→ **Exercise requirements**
For this listing, the lines between the one holding "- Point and" and the one holding "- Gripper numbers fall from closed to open", inclusive, must be set down exactly.

→ **Material supplied**

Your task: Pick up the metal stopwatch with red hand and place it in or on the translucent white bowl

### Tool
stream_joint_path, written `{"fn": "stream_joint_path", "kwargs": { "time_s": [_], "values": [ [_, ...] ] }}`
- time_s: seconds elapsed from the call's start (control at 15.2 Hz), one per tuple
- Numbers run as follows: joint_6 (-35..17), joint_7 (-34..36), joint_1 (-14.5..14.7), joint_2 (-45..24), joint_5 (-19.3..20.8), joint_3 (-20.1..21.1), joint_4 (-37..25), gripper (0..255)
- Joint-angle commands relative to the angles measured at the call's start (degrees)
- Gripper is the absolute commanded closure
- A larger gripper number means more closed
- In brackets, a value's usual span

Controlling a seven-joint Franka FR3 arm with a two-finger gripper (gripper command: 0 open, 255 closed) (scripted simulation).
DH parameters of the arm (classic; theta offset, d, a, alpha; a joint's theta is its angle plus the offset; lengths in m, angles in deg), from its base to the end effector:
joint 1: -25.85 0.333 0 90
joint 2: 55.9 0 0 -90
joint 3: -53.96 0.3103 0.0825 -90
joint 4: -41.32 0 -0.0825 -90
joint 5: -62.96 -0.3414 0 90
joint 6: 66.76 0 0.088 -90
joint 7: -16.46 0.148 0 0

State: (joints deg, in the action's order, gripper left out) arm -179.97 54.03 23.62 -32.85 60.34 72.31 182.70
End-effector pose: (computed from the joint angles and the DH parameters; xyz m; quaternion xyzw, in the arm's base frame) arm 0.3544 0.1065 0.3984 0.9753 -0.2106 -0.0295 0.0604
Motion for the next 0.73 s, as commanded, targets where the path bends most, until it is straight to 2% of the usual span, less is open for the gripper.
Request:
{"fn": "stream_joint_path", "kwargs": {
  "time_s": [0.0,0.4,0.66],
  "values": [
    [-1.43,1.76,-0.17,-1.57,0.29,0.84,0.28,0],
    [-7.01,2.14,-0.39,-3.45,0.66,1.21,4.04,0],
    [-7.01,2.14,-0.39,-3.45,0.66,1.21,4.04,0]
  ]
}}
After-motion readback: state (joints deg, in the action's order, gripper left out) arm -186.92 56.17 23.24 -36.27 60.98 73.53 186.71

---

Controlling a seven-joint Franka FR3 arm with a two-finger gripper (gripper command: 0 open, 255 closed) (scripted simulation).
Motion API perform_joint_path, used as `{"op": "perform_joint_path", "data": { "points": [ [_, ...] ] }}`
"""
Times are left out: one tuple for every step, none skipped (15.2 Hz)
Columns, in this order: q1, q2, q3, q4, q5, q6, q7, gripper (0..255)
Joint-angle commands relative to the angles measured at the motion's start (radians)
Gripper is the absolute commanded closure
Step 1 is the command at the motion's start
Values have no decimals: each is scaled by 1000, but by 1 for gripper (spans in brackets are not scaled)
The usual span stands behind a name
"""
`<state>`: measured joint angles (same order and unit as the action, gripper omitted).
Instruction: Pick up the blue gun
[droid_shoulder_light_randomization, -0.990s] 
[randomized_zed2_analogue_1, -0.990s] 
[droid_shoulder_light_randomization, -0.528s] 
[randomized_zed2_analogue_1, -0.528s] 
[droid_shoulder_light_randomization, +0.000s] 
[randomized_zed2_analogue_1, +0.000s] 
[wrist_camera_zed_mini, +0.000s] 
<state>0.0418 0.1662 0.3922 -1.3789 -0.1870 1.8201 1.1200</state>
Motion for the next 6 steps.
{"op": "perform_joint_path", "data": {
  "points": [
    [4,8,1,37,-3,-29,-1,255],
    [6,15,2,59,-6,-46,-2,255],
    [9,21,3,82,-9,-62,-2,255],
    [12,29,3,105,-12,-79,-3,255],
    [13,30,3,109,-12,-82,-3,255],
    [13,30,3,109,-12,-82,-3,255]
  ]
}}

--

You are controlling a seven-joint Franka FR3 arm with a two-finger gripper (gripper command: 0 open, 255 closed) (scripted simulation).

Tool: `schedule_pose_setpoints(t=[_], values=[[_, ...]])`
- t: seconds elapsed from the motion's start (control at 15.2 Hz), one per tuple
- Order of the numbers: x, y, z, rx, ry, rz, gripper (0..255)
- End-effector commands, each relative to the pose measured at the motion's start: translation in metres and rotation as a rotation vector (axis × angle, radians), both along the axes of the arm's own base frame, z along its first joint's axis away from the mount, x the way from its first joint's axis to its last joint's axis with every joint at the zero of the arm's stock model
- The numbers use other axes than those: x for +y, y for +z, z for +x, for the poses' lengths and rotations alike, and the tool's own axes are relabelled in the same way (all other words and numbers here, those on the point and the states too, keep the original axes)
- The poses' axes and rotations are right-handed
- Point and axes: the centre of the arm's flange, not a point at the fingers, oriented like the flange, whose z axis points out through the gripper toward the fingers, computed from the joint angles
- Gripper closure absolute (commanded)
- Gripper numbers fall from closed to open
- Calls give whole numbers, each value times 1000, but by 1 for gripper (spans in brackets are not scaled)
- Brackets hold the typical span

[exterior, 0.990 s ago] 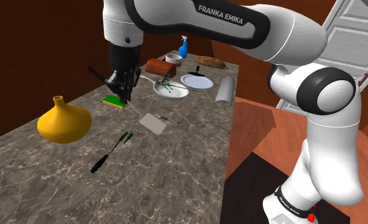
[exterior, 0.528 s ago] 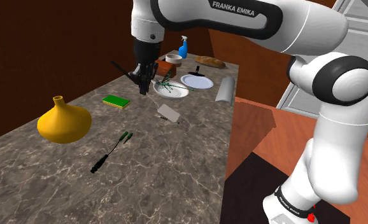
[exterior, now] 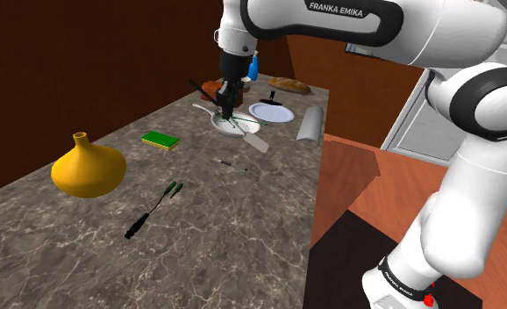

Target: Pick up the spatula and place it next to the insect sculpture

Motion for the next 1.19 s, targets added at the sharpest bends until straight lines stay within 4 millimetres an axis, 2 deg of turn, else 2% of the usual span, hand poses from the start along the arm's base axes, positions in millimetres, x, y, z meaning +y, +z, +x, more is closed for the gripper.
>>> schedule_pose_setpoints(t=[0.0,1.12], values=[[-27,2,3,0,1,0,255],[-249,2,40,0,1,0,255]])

→ **Result**
- Point and axes: the centre of the arm's flange, not a point at the fingers, oriented like the flange, whose z axis points out through the gripper toward the fingers, computed from the joint angles
- Gripper closure absolute (commanded)
- Gripper numbers fall from closed to open

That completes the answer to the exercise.